TRY IT:
From the data below, please reproduce exactly everything from the line that contains "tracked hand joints" down to the line that contains "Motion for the", with both ends included.

PROVIDED MATERIAL:
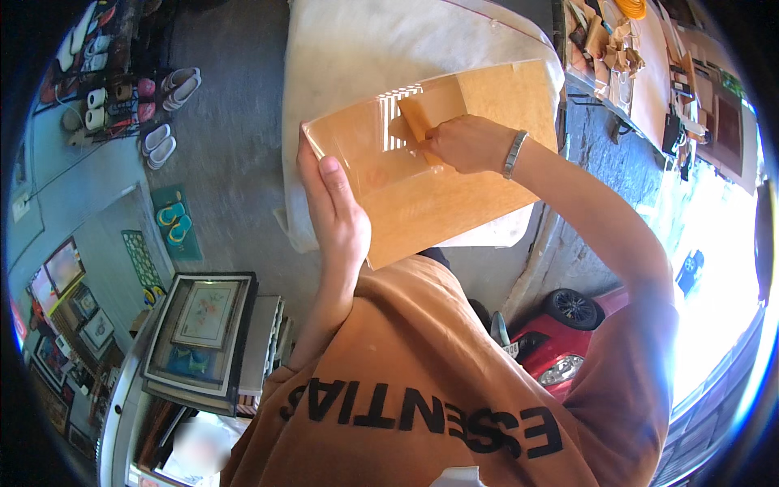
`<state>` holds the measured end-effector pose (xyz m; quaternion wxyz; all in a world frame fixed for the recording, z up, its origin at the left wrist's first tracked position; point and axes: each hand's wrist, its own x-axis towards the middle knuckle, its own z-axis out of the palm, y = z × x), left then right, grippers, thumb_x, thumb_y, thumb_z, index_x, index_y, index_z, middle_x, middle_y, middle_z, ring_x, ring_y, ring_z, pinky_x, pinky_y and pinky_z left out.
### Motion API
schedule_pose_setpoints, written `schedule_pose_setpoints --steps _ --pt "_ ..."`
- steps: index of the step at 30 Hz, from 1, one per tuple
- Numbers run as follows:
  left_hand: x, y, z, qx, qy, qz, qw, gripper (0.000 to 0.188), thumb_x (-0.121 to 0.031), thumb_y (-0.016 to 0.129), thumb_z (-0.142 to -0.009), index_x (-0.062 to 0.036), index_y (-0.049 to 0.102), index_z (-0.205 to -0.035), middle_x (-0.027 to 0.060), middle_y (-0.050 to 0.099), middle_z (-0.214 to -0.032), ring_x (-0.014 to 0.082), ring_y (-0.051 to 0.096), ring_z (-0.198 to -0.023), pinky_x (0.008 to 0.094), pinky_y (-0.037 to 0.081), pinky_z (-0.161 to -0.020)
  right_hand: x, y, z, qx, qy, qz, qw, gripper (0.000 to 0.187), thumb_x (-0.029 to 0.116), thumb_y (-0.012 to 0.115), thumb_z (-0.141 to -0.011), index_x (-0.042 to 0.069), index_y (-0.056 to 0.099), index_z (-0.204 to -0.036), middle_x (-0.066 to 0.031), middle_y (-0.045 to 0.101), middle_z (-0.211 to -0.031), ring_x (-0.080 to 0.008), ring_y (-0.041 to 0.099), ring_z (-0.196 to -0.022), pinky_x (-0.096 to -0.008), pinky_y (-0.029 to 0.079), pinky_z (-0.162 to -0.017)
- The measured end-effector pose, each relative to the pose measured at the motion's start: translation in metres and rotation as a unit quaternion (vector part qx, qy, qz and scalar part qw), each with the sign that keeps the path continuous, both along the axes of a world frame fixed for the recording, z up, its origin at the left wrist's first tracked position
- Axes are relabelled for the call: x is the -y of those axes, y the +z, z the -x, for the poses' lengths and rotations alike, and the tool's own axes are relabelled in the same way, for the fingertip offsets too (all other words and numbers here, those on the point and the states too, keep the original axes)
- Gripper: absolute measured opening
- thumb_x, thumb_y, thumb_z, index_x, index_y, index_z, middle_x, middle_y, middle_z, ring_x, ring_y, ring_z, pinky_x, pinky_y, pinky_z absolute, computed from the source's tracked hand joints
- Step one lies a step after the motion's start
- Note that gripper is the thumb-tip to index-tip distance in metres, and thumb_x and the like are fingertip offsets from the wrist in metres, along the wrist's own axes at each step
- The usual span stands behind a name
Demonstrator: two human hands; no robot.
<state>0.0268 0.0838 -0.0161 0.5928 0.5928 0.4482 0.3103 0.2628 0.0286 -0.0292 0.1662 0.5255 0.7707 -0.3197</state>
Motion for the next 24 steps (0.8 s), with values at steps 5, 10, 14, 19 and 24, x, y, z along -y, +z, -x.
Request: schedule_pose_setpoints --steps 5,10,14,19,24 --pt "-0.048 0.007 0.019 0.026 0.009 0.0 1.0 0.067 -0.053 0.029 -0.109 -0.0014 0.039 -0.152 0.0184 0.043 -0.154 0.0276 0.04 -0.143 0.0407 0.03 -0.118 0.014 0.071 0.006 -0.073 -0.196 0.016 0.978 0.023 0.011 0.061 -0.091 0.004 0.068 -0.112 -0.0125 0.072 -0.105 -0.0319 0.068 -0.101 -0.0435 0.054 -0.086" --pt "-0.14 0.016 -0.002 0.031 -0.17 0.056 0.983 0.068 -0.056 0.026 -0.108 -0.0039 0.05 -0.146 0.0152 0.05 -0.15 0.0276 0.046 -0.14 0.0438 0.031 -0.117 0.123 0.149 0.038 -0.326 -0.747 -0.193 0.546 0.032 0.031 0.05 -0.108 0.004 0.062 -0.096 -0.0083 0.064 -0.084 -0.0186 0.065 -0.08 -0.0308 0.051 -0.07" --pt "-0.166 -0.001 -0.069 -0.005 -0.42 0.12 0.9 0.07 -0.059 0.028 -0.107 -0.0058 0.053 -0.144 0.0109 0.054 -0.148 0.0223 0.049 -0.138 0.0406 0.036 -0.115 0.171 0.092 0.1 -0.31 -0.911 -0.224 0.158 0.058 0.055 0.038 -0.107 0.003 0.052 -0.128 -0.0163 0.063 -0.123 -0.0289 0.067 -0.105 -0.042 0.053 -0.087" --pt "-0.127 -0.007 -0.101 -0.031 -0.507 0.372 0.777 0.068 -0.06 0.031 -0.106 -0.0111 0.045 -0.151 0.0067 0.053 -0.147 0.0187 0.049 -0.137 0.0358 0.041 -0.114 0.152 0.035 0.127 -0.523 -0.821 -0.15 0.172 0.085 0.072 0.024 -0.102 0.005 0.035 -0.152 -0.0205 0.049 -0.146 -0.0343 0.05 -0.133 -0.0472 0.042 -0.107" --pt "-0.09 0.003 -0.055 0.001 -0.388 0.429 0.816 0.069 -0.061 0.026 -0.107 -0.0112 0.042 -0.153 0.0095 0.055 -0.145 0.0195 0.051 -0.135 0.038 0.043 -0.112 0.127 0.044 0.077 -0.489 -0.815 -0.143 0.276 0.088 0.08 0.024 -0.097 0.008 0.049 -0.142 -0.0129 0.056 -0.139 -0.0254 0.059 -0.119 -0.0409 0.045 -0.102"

SOLUTION FOR THIS TASK:
- thumb_x, thumb_y, thumb_z, index_x, index_y, index_z, middle_x, middle_y, middle_z, ring_x, ring_y, ring_z, pinky_x, pinky_y, pinky_z absolute, computed from the source's tracked hand joints
- Step one lies a step after the motion's start
- Note that gripper is the thumb-tip to index-tip distance in metres, and thumb_x and the like are fingertip offsets from the wrist in metres, along the wrist's own axes at each step
- The usual span stands behind a name
Demonstrator: two human hands; no robot.
<state>0.0268 0.0838 -0.0161 0.5928 0.5928 0.4482 0.3103 0.2628 0.0286 -0.0292 0.1662 0.5255 0.7707 -0.3197</state>
Motion for the next 24 steps (0.8 s), with values at steps 5, 10, 14, 19 and 24, x, y, z along -y, +z, -x.

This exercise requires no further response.